L’atmosphère s’est envenimée vendredi quand le président de Canal+, Jean-Christophe Thiery, a confirmé aux salariés l’arrivée de M. Morandini, en invoquant « le respect de la parole donnée », « la solidarité avec les collaborateurs du groupe » et « le principe de la présomption d’innocence ».
« Nous sommes prêts à vous laisser la possibilité, en dehors du cadre légal strict, d’exercer, en tant que journaliste, le droit de rupture de votre contrat de travail au titre de l’activation de la clause de conscience », a aussi annoncé M. Thiery dans un courrier aux journalistes.
Une invitation comprise en interne comme un « fermez-la ou barrez-vous », selon un journaliste. Oralement, quelques jours plus tôt, le directeur de la chaîne, Serge Nedjar, avait déjà lancé aux salariés : « Si vous n’êtes pas contents, vous n’avez qu’à partir… » Autant de messages durement ressentis par une rédaction qui a le sentiment que son point de vue est ignoré, voire méprisé.

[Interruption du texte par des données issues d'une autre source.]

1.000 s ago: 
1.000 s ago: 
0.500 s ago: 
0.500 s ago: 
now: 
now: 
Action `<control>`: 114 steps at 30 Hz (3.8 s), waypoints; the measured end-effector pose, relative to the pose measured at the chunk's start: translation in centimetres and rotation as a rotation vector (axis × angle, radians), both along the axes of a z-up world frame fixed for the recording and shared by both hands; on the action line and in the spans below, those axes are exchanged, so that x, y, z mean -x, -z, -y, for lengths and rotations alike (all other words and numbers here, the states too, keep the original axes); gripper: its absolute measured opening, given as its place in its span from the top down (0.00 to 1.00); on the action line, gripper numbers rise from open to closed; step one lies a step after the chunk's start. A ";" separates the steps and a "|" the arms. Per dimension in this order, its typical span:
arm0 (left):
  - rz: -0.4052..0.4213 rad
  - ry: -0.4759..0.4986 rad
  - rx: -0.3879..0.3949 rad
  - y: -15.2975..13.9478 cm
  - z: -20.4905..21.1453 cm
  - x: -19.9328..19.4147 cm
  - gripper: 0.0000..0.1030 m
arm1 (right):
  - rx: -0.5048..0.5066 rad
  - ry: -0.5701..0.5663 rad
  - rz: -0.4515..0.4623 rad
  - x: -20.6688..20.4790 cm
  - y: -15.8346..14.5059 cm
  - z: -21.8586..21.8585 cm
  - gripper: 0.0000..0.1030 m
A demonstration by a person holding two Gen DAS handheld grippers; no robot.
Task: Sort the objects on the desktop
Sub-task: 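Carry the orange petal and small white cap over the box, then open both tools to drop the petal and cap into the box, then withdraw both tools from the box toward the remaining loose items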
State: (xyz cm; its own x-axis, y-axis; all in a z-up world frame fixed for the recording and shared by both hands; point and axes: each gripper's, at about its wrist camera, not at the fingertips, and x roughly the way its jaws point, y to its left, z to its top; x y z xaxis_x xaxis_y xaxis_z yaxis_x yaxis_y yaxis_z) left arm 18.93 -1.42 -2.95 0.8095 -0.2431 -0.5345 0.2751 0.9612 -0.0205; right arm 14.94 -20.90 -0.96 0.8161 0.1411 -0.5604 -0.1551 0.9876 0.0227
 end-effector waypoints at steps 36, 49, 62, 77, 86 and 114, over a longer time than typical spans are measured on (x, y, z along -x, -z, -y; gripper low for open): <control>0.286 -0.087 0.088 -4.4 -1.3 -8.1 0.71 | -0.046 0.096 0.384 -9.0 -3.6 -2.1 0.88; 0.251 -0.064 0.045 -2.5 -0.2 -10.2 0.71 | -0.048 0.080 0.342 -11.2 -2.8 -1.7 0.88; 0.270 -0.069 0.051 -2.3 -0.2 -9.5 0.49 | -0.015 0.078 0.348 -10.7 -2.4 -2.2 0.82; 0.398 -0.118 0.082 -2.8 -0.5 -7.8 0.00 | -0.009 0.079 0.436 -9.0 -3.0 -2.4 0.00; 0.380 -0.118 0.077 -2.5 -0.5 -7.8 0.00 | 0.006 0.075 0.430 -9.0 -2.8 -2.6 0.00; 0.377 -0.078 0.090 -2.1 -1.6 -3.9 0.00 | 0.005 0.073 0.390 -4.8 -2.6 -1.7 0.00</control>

Certains annonceurs auraient manifesté leurs réticences
De nombreux journalistes de la chaîne voient l’arrivée de M. Morandini comme une étape supplémentaire dans la prise de contrôle de la chaîne par Vincent Bolloré. De source interne, c’est l’actionnaire principal de Vivendi (maison mère de Canal+) lui-même qui a imposé cette venue et maintient une ligne qualifiée de « jusqu’au-boutiste », au point de susciter de l’incompréhension, chez les journalistes mais aussi au-delà. De plus, certains annonceurs de la chaîne auraient manifesté leurs réticences.
M. Bolloré semble privilégier la fidélité. Il entretient des relations de longue date avec M. Morandini, avec lequel il a collaboré dans sa chaîne Direct 8, dans son quotidien gratuit Direct Matin et au sein du site Jeanmarcmorandini.com, dont le groupe de l’industriel breton a été actionnaire majoritaire. A i-Télé, certains voient en M. Morandini un obligé de M. Bolloré.
Or, le patron de Vivendi n’a jamais caché son intention de faire de la chaîne un média qui puisse valoriser les autres activités du groupe. Son journal Direct Matin fait déjà la part belle aux activités du groupe Bolloré (voitures électriques, batteries, logistique, etc.), sous la houlette de son directeur général, Serge Nedjar, nommé en mai à i-Télé.
Le déménagement de Direct Matin aux côtés des équipes d’i-Télé a précisément été annoncé. Tout comme le changement de nom d’i-Télé, prévu le 24 octobre, pour donner naissance à CNews. Et marquer le début d’une nouvelle ère.